Thousands heard the gospel this week. It wasn't in a Candlelight service or a Christmas reading, not in a church building or on a street corner. No, the gospel was preached to thousands in movie theaters across the country. Say what you will about the recent film adaptation of Victor Hugo's prolific work (spanning five volumes unabridged; abridged, given music and lyrics, and made famous on Broadway), but Les Misérables is a humble hero's story if there ever was one and who can fault the director for attempting the project? When the camera (ever so sparingly) panned out far enough to see the bodies of the film's characters and sets, it was beautiful to behold. Although I was a bit preoccupied giving each actor a full oral exam to note much about costumes and sets, I found myself glad in a way that I was distracted by little else but the story.
I am familiar with Les Misérables. By familiar I mean I have read all five original volumes, several abridged versions, watched every film version I'm aware exists, and my bucket list holds only one item: see LM on Broadway. I know the story. I know The Miserables. I understand Jean Valjean is a type of Christ figure and we're all to be dutifully impressed by his acts of mercy and grace. And that he is also a type of us figure, haunted by the brokenness of his past and the inevitability of judgement.

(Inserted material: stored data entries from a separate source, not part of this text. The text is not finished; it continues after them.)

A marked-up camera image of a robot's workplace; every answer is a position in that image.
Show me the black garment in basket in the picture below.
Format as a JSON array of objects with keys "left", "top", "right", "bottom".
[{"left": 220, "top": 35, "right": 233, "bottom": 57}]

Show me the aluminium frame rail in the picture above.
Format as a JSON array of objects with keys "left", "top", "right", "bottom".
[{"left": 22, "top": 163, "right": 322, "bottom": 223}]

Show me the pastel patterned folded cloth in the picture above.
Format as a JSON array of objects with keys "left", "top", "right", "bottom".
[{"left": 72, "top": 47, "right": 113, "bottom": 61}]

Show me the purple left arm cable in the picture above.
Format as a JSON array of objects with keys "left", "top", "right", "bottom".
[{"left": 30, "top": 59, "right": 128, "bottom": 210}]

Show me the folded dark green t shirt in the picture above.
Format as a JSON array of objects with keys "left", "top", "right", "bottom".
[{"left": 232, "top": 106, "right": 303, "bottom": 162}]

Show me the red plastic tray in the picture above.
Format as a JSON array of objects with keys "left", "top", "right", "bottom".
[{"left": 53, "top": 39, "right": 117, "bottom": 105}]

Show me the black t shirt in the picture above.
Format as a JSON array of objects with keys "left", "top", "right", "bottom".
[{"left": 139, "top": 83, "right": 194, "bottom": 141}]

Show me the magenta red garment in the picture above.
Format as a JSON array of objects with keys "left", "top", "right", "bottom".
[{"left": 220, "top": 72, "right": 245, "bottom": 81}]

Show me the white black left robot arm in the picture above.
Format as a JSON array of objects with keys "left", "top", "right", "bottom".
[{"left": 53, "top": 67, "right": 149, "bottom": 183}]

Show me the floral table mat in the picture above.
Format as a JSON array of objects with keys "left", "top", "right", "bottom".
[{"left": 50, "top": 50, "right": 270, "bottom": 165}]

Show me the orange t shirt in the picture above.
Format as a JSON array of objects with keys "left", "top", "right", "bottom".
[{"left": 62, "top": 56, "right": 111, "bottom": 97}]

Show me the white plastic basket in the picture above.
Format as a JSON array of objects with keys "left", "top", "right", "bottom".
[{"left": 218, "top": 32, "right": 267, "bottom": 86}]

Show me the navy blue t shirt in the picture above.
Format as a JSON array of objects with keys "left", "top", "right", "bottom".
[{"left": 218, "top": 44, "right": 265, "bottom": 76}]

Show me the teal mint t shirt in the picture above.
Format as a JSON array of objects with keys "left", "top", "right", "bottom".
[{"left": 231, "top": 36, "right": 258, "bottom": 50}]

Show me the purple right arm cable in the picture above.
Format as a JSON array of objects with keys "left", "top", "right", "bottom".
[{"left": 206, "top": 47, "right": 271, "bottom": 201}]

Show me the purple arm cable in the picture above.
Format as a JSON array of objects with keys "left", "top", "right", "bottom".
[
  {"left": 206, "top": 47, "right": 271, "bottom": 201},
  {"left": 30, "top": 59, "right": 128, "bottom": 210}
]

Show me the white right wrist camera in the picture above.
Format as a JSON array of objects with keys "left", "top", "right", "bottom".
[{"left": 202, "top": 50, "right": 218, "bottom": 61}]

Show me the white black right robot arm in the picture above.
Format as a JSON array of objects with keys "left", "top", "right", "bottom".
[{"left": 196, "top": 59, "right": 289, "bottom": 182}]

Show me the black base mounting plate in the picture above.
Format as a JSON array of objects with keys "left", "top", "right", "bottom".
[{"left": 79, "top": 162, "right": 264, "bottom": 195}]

But I don't think I have ever taken in the fullness of the gospel drenched lyrics as much as I did while the actors were belting out familiar lyrics.
Near the end when Javert is walking along the bridge about to jump to his death, he sings one line and I can't get it out of my head: I am the law and the law will not be mocked.
Earlier this year my pastor preached through the book of Galatians and every week he turned our eyes back at the purpose of the law. The purpose was only to show us that we could not complete it, we could not fulfill it, we could not even begin to obey it, and so we needed Christ. But even still the purpose of the law stands as a diagnostic for us, like an MRI, my pastor says, diagnosing the problem but powerless to fix it.
So as Javert leaped off the side of that concrete bridge, jumping to his death, I thought, "Oh God, thank you that your law cannot be mocked. No matter how much we fall short, no matter how deeply we disappoint, no matter how fully we fail—we cannot mock the law. Christ finished it for us, extending grace we do not deserve, sending the law to a death of sorts—no longer the measuring stick by which we make our way on glory's paths, but still a standard of righteousness and benchmark of truth. Thank you that we cannot mock the law because You created the law and You cannot be mocked."
There are many Gospel truths to be mined from the musical and I hope you'll go see it. Don't be too distracted by the close-ups of tonsils and teeth; let instead your distraction be grace and the fulfillment of our debt to the law of sin and death.